- Born: Salt Lake City, Utah, US
- Other names: Darby, Darby McDonough
- Occupation: Voice actor
- Years active: 1999–present
- Known for: Voice of Tellme, Amex, Verizon and AT&T 4-1-1

= Darby Bailey =

American actress

Darby Bailey is an American actress and voice-over artist. She is most known as the "Voice of Tellme" and the voice of Verizon and AT&T's 4-1-1 Directory Assistance. Her voice has been heard trillions of times by telephone callers in the U.S. since she first started voicing phone systems in 1999.

== Career ==
While most known for being the 'Voice of Tellme' and Verizon and AT&T's 4-1-1, she is also the entry voice to various interactive voice response (IVR) systems for American Express, Fidelity Investments, United Parcel Service and inside Ford Sync enabled automobiles.
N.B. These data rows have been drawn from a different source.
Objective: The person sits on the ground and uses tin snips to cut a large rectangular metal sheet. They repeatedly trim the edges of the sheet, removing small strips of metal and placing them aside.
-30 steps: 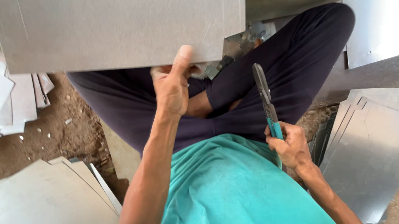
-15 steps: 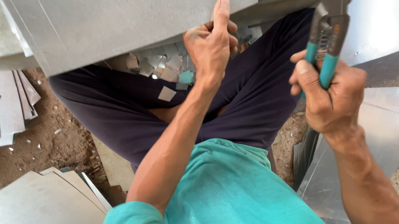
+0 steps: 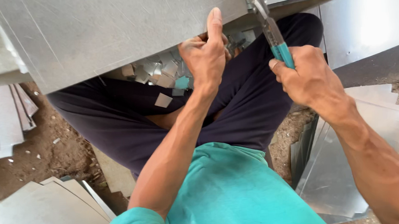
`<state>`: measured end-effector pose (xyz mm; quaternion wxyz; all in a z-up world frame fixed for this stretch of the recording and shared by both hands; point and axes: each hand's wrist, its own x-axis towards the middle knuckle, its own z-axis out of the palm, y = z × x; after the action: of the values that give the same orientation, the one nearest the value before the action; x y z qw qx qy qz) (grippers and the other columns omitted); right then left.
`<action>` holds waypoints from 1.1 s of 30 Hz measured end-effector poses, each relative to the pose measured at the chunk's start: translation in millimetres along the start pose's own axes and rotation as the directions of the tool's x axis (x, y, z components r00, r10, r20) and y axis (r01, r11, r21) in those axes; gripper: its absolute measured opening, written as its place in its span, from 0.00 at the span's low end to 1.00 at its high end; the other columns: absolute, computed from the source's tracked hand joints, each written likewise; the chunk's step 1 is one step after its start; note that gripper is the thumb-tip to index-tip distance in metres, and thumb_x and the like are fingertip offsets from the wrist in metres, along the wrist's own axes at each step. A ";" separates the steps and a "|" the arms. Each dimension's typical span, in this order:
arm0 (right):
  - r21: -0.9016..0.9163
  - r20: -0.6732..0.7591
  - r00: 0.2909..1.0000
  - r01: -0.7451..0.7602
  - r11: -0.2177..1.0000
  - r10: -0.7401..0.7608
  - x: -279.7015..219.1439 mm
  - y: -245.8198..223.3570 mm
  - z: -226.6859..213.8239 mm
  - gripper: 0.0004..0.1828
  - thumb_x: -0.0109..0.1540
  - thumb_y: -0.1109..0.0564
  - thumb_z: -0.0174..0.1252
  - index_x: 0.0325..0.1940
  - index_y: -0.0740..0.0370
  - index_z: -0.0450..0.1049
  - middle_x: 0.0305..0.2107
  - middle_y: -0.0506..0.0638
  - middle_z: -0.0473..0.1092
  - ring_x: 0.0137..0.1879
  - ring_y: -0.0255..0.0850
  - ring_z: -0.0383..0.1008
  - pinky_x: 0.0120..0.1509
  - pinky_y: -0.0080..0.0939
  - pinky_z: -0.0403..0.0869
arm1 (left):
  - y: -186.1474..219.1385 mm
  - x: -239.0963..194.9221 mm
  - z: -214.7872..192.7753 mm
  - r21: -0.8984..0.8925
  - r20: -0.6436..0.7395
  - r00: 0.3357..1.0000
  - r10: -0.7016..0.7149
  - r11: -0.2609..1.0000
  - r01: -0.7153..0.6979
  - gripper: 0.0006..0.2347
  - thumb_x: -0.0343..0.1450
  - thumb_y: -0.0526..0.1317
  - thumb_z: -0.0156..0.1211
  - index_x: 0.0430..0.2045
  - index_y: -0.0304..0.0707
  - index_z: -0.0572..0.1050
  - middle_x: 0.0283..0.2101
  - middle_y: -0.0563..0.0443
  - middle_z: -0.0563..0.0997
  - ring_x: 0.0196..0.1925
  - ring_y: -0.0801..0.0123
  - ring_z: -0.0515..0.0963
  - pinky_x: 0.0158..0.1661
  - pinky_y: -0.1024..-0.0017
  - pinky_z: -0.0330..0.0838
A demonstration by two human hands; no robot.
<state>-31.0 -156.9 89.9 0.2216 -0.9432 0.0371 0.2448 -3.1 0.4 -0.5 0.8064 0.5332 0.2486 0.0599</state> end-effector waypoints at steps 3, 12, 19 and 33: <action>0.149 -0.247 0.943 0.263 0.953 -0.221 -2.0 -7.8 -2.6 0.18 0.70 0.52 0.51 0.29 0.63 0.73 0.17 0.49 0.68 0.22 0.36 0.70 0.23 0.39 0.68 | 3.4 5.7 0.7 -0.036 0.001 1.000 -0.004 0.999 0.004 0.24 0.72 0.50 0.63 0.04 0.38 0.69 0.11 0.54 0.70 0.10 0.76 0.70 0.14 0.77 0.64; 0.168 -0.167 0.986 0.035 0.985 -0.006 -5.8 32.9 41.5 0.10 0.65 0.57 0.54 0.32 0.66 0.74 0.17 0.55 0.70 0.22 0.40 0.70 0.27 0.43 0.69 | -25.3 14.7 -41.0 0.045 0.155 0.981 -0.117 0.993 0.111 0.22 0.69 0.56 0.63 0.24 0.30 0.80 0.19 0.49 0.82 0.20 0.71 0.80 0.22 0.76 0.73; 0.605 -0.148 0.978 0.206 0.769 -0.145 -63.5 81.8 113.1 0.07 0.50 0.67 0.49 0.30 0.68 0.72 0.25 0.53 0.73 0.30 0.40 0.74 0.36 0.39 0.75 | 69.7 -19.0 -176.6 -0.142 -0.234 0.954 0.187 0.964 -0.224 0.14 0.77 0.46 0.59 0.36 0.31 0.79 0.33 0.46 0.83 0.32 0.67 0.83 0.33 0.73 0.79; 0.502 0.641 0.742 -0.211 0.838 -0.197 -80.1 -4.7 138.1 0.36 0.44 0.59 0.46 0.58 0.70 0.67 0.52 0.60 0.68 0.62 0.51 0.72 0.64 0.52 0.76 | -6.9 -73.5 -190.2 -0.301 -0.045 0.998 -0.046 0.953 0.031 0.07 0.73 0.34 0.67 0.37 0.23 0.82 0.33 0.44 0.85 0.35 0.70 0.85 0.42 0.74 0.81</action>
<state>-161.9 -95.4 22.1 0.4774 -0.6873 0.0266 0.5469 -156.5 128.7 -40.4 0.8724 0.3981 0.2675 0.0948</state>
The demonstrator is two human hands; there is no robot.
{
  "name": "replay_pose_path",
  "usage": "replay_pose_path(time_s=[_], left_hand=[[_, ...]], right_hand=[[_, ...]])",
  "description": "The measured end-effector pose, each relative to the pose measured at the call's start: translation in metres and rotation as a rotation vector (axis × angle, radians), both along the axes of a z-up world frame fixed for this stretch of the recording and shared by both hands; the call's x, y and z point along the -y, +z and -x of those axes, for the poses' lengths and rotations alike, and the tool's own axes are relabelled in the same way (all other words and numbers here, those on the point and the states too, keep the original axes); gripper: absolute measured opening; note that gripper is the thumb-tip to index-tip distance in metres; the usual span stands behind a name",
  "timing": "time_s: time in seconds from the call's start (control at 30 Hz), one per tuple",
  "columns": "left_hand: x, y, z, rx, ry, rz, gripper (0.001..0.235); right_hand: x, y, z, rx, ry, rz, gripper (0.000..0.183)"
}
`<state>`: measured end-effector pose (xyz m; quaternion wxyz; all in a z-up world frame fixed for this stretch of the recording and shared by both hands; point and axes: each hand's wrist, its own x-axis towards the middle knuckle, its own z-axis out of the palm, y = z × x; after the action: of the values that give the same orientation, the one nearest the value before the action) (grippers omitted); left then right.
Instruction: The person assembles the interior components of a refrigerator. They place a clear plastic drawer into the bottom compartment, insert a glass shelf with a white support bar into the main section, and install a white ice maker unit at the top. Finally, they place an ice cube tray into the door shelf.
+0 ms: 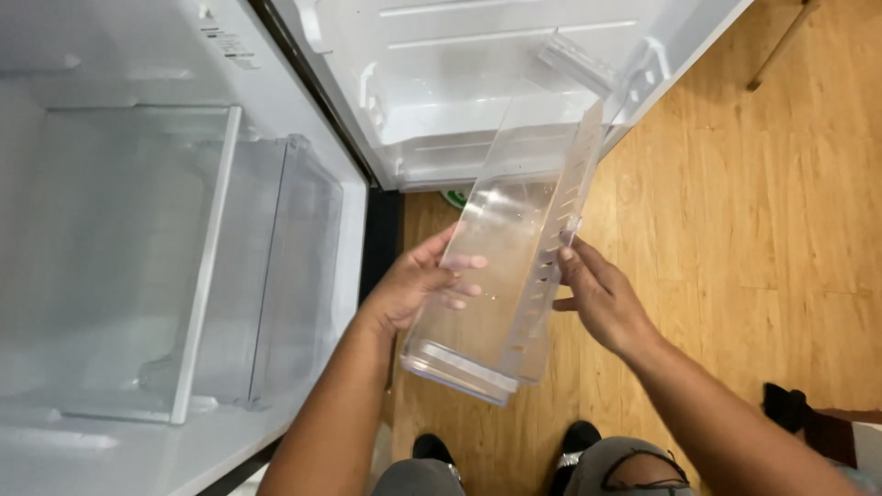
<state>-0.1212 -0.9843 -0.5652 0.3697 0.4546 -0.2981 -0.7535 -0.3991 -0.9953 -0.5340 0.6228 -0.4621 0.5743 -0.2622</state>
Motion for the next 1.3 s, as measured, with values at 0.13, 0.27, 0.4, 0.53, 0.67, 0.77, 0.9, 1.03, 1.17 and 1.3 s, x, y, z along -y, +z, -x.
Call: replay_pose_path(time_s=[0.13,0.27,0.4,0.53,0.67,0.77,0.9,1.03,1.17,1.3], left_hand=[[0.016,-0.007,-0.021,-0.05,-0.051,0.057,0.078],[0.032,-0.02,-0.035,-0.13,-0.164,0.103,0.078],[0.045,-0.038,-0.045,-0.25,-0.295,0.16,0.077],[0.047,-0.041,-0.045,-0.281,-0.3,0.219,0.075],[0.045,-0.028,-0.047,-0.253,-0.275,0.177,0.077],[0.04,-0.009,-0.046,-0.194,-0.228,0.173,0.076],[0.035,0.005,-0.048,-0.121,-0.171,0.164,0.067],[0.042,-0.014,-0.066,-0.048,-0.111,0.188,0.063],[0.05,-0.039,-0.083,-0.465,0.113,0.162,0.058],[0.043,-0.03,-0.054,-0.379,0.805,-0.113,0.043]], right_hand=[[0.027,-0.02,0.047,-0.461,0.205,0.39,0.04],[0.063,-0.005,0.061,-0.789,0.205,1.085,0.062],[0.091,0.003,0.063,-1.009,0.423,1.381,0.084],[0.101,0.004,0.063,-1.015,0.487,1.404,0.071],[0.106,0.006,0.059,-1.109,0.543,1.281,0.042],[0.114,0.007,0.057,-1.108,0.551,1.267,0.041],[0.127,0.005,0.052,-0.987,0.554,1.32,0.036],[0.12,0.013,0.043,-1.037,0.579,1.342,0.033],[0.118,0.011,0.046,-1.074,0.517,1.458,0.034],[0.109,0.013,0.048,-1.088,0.459,1.449,0.033]])
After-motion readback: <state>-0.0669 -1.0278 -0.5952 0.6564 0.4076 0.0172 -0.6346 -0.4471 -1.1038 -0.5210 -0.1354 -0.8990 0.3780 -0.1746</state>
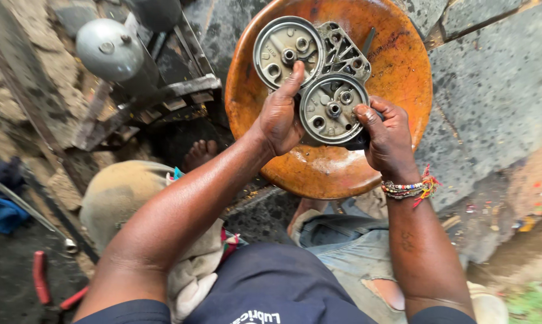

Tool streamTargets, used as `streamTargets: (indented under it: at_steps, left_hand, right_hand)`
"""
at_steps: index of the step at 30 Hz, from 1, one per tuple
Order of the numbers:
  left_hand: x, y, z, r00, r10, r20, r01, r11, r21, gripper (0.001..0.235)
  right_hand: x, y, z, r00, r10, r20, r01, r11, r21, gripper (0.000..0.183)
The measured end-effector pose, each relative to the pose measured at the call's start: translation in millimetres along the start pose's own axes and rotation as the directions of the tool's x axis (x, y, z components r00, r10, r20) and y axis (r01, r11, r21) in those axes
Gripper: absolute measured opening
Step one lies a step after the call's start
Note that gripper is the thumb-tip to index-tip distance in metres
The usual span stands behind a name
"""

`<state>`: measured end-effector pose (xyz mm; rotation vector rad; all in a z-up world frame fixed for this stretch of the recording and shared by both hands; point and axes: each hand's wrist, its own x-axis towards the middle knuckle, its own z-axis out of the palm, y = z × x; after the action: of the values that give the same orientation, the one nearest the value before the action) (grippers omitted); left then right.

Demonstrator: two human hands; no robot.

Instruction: The person cleans a metal mechanical component, likely a brake caliper, using a brush and a scraping tool. They scrub the part in a basin of liquid and scrape off residue from various surfaces, including the interior and exterior faces.

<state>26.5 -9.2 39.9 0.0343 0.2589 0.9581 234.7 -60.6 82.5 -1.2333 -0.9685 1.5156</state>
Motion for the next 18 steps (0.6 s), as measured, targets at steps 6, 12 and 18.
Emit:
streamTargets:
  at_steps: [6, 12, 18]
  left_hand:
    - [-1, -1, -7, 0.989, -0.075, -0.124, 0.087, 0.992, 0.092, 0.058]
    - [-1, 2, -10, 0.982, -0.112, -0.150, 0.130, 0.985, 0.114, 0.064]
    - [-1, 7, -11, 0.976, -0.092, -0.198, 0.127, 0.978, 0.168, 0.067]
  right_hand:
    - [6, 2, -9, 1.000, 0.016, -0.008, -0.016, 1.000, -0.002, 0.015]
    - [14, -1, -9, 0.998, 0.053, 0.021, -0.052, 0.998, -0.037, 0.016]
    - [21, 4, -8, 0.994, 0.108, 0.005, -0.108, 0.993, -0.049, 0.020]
She also voiced Utah's 511 Travel Line to coincide with the 2002 Winter Olympics. Her voice has been heard billions of times in the United States by callers using Tellme built systems. She is known for her "winsome" voice as described by one journalist.

== In popular culture ==
On October 8, 2005, in a Saturday Night Live sketch called 'Julie The Operator Lady' her voice was parodied, as she was at the time, voicing a broad number of phone services, including being the first voice actor to voice both the 1-800-FANDANGO movie phone ticketing system and the Orbitz Travel alert systems, as well as the first voice interactive version of the AT&T, 1-800-555-1212, Directory Assistance line

Darby appeared as herself in a 2003 television episode of CBS news program Sunday Morning where she was interviewed by David Pogue for her work voicing speech enabled telephone systems.